Every line below that holds the string "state" must be copied.

* _INFORMATION PROVIDED_
────────────────────

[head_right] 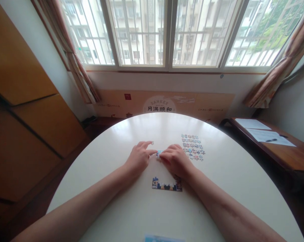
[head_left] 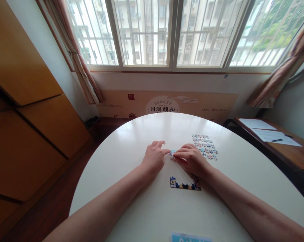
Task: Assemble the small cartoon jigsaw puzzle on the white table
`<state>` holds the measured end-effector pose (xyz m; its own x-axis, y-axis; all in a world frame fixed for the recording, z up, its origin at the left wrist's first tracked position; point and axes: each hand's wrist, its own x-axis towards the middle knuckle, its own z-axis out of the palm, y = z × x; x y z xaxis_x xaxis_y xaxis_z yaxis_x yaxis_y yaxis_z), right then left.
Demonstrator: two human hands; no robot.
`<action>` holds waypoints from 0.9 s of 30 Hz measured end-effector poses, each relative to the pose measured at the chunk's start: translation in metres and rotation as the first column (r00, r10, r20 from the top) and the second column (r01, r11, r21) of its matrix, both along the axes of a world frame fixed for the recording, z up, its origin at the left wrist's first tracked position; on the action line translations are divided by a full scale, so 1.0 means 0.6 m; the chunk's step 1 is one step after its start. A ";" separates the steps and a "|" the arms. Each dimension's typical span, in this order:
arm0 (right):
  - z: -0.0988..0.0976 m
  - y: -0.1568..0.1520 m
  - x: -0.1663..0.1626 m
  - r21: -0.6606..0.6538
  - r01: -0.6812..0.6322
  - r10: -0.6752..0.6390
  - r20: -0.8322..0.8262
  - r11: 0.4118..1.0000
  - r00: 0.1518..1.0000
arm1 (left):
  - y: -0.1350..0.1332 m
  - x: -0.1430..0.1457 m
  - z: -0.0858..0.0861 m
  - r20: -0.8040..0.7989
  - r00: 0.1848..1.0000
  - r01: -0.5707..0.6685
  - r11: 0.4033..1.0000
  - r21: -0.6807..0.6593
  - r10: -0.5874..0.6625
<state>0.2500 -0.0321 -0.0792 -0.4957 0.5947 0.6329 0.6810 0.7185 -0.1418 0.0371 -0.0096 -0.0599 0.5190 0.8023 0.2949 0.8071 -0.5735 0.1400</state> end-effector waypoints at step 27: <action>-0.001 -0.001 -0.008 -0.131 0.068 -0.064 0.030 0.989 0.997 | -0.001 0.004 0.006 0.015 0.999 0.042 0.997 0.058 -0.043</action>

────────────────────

* _RESULT OF THE TASK_
`<state>` holds the measured end-effector pose (xyz m; its own x-axis, y-axis; all in a world frame fixed for the recording, z up, its origin at the left wrist's first tracked position; point and axes: each hand's wrist, its own x-axis towards the middle knuckle, its own z-axis out of the palm, y = z × x; x y z xaxis_x xaxis_y xaxis_z yaxis_x yaxis_y yaxis_z), right then left.
<state>0.2500 -0.0321 -0.0792 -0.4957 0.5947 0.6329 0.6810 0.7185 -0.1418 0.0371 -0.0096 -0.0599 0.5190 0.8023 0.2949 0.8071 -0.5735 0.1400</state> end-effector waypoints at step 27: <action>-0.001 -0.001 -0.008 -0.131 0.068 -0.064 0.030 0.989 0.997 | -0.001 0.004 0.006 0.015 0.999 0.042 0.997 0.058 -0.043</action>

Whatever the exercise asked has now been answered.